**WHAT TO WORK ON:**
Write out the following listing's lines from the one with "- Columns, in" to the one with "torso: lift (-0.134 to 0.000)", exactly, with both included and no others.

**INFORMATION:**
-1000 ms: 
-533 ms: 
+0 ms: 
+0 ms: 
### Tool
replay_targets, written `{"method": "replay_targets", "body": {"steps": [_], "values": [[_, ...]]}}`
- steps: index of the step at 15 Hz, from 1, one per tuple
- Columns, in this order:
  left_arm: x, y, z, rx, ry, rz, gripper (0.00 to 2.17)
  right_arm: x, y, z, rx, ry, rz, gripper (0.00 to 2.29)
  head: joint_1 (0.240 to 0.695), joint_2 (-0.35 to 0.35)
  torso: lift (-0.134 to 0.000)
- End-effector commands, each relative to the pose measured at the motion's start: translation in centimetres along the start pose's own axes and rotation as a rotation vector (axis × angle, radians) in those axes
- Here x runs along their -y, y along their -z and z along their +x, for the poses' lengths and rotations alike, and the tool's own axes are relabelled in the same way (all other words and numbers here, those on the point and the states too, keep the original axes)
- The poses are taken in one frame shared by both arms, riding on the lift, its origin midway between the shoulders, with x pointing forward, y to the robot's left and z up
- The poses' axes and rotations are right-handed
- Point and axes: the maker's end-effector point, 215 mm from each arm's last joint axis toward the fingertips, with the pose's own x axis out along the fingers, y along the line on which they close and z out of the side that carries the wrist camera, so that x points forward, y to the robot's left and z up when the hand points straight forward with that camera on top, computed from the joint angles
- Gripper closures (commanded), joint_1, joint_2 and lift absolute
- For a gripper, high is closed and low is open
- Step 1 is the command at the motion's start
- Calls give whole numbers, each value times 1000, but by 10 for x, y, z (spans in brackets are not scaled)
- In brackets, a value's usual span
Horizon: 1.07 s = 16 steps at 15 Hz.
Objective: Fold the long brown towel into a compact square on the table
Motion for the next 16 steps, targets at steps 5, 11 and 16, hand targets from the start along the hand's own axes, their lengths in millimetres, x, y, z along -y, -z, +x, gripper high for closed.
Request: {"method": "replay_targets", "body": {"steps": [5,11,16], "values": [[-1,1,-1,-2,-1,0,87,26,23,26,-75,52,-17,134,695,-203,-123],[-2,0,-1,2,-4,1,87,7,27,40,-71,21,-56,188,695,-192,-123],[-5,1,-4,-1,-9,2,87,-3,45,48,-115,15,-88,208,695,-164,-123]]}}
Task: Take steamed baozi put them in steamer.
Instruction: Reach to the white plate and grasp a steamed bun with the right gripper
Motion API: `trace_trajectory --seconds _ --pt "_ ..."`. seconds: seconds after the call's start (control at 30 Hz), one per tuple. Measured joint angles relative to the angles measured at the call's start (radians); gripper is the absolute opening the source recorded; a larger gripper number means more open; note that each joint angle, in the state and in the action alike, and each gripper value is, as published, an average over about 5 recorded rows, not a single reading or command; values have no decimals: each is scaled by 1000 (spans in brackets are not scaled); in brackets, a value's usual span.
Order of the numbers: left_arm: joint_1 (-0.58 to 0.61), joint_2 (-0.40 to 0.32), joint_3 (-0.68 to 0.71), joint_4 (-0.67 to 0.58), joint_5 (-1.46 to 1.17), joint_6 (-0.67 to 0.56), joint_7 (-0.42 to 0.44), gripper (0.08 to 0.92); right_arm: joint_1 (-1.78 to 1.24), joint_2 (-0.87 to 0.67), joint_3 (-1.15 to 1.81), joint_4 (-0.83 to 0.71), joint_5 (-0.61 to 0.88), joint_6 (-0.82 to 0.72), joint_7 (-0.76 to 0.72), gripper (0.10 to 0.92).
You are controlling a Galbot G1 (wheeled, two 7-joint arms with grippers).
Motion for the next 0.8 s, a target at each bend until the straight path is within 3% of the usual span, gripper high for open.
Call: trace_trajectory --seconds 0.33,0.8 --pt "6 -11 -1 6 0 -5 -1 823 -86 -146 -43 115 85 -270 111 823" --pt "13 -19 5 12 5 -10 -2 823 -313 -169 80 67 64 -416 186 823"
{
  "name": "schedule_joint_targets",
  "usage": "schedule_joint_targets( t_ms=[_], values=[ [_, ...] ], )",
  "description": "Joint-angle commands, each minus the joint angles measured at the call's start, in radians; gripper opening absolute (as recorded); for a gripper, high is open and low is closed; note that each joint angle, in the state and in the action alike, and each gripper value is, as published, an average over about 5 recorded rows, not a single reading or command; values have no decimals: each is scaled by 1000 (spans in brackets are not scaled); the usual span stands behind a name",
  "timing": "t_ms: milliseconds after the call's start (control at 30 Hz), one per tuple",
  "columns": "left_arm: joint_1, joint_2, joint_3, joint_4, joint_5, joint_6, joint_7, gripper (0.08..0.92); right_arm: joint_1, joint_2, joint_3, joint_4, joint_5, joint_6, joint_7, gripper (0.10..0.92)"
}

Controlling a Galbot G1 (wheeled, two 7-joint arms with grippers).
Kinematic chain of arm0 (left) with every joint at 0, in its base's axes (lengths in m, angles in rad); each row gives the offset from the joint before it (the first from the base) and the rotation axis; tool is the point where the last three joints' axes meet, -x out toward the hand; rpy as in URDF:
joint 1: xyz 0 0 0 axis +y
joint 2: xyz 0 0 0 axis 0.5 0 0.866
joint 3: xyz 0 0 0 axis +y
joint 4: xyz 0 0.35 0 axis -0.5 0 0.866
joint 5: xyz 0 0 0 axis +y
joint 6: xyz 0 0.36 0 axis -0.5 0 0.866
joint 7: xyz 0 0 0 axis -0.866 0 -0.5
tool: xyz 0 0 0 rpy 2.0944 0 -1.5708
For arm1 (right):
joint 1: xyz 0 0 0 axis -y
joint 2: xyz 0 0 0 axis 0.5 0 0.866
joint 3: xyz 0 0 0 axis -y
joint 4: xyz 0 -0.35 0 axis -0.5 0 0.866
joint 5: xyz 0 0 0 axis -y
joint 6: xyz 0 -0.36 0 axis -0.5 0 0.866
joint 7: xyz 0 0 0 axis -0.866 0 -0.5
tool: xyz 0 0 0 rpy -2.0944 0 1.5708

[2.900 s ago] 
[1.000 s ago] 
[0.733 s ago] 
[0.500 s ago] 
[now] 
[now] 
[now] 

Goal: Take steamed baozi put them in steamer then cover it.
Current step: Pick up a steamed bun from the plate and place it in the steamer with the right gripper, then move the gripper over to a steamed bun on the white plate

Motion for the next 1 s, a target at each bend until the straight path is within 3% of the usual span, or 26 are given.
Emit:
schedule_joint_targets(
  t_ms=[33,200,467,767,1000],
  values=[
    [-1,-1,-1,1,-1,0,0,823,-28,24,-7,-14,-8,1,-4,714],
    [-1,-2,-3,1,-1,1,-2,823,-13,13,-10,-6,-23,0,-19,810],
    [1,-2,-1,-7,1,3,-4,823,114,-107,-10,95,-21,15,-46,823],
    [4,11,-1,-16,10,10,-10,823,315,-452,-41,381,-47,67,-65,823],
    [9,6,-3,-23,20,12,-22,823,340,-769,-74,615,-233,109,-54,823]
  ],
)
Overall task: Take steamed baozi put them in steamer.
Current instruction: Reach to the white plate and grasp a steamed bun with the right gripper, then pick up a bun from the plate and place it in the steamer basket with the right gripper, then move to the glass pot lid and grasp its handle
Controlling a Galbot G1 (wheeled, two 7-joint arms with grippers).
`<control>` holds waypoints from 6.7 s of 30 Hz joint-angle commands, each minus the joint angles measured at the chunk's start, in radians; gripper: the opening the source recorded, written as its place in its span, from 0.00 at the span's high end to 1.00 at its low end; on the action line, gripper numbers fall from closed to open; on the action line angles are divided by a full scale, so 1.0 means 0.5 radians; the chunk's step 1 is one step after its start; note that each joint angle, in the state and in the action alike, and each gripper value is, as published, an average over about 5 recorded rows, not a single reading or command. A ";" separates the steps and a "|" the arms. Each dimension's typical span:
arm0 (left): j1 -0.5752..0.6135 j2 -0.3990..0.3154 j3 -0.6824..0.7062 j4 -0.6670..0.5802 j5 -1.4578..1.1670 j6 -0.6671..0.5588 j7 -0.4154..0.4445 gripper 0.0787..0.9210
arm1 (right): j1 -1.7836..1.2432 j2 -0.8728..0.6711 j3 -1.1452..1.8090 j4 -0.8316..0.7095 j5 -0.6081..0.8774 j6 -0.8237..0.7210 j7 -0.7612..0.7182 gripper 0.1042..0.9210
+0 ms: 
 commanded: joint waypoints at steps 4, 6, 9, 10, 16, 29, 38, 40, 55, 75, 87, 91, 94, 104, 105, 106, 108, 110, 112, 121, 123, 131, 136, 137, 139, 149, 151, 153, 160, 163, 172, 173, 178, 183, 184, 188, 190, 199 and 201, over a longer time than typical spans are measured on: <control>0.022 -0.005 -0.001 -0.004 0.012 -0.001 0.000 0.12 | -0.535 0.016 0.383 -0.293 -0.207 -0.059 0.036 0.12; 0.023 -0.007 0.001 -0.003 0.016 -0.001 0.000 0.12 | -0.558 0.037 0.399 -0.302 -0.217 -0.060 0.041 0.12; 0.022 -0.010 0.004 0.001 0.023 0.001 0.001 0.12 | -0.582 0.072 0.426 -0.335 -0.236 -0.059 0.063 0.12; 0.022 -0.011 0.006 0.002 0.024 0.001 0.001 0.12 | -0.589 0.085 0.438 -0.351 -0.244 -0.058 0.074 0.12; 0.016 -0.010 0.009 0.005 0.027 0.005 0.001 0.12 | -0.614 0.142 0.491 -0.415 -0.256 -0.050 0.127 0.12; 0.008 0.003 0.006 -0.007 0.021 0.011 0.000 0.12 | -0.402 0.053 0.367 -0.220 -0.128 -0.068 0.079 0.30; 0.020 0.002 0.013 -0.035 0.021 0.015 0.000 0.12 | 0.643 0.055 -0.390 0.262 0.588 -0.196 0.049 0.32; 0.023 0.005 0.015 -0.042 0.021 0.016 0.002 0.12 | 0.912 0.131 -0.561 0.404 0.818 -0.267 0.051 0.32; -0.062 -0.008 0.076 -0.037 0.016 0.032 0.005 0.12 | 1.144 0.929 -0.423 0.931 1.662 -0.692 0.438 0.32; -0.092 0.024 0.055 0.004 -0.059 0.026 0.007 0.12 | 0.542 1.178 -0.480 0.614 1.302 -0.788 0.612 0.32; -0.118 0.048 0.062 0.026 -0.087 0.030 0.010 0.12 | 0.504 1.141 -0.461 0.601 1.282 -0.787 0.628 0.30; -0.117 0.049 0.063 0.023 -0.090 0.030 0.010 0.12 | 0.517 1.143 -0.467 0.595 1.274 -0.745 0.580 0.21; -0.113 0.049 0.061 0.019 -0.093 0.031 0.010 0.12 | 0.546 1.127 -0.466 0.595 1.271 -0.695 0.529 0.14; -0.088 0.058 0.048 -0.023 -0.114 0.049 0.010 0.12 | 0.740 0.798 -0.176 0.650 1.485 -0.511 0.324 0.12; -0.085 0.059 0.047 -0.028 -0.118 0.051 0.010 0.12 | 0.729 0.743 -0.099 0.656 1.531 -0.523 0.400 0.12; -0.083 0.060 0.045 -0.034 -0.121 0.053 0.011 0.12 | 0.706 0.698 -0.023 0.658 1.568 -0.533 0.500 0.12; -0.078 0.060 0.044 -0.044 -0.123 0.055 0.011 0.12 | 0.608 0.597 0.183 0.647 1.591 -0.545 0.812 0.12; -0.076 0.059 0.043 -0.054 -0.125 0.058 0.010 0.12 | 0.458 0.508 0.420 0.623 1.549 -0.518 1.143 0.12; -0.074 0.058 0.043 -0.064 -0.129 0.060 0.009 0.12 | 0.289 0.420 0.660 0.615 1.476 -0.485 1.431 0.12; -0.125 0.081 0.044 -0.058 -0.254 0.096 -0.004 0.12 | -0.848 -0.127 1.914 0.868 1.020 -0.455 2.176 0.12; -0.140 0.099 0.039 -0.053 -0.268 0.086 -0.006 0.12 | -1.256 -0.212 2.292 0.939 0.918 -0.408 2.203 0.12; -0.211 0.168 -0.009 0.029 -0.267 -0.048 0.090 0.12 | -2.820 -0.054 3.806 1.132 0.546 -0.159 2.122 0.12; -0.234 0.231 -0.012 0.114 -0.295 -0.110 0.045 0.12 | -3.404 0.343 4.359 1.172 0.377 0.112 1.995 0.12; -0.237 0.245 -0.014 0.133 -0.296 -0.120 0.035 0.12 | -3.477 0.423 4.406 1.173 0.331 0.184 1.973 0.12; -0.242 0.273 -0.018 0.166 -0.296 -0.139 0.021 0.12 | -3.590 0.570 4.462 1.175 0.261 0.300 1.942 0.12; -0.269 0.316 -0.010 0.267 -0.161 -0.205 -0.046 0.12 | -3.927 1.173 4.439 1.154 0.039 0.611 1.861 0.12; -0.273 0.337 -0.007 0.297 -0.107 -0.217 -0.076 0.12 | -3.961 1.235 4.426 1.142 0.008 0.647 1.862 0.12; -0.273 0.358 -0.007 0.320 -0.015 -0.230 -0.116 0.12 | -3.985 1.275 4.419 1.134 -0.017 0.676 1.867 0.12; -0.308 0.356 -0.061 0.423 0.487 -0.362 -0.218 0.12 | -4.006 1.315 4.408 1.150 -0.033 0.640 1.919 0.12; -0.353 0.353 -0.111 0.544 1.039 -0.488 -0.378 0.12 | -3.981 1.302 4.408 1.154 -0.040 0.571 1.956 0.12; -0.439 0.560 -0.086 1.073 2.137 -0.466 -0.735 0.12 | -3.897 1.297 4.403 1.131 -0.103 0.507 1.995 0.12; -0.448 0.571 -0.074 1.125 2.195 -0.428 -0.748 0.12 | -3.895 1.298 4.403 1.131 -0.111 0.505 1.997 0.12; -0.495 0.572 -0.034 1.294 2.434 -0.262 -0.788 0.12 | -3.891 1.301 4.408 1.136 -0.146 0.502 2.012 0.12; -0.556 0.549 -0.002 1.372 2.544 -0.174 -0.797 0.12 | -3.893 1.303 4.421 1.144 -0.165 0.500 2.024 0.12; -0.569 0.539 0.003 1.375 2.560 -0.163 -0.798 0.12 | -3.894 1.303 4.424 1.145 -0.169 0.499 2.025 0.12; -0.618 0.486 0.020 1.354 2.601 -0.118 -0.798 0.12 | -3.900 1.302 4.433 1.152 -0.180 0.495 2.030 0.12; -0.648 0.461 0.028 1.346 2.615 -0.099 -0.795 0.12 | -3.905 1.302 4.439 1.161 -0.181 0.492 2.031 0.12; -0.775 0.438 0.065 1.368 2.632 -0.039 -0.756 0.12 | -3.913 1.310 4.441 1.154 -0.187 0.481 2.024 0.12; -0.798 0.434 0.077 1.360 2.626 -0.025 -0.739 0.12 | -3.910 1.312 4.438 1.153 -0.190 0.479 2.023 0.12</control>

**ANSWER TO THIS EXERCISE:**
- Columns, in this order:
  left_arm: x, y, z, rx, ry, rz, gripper (0.00 to 2.17)
  right_arm: x, y, z, rx, ry, rz, gripper (0.00 to 2.29)
  head: joint_1 (0.240 to 0.695), joint_2 (-0.35 to 0.35)
  torso: lift (-0.134 to 0.000)

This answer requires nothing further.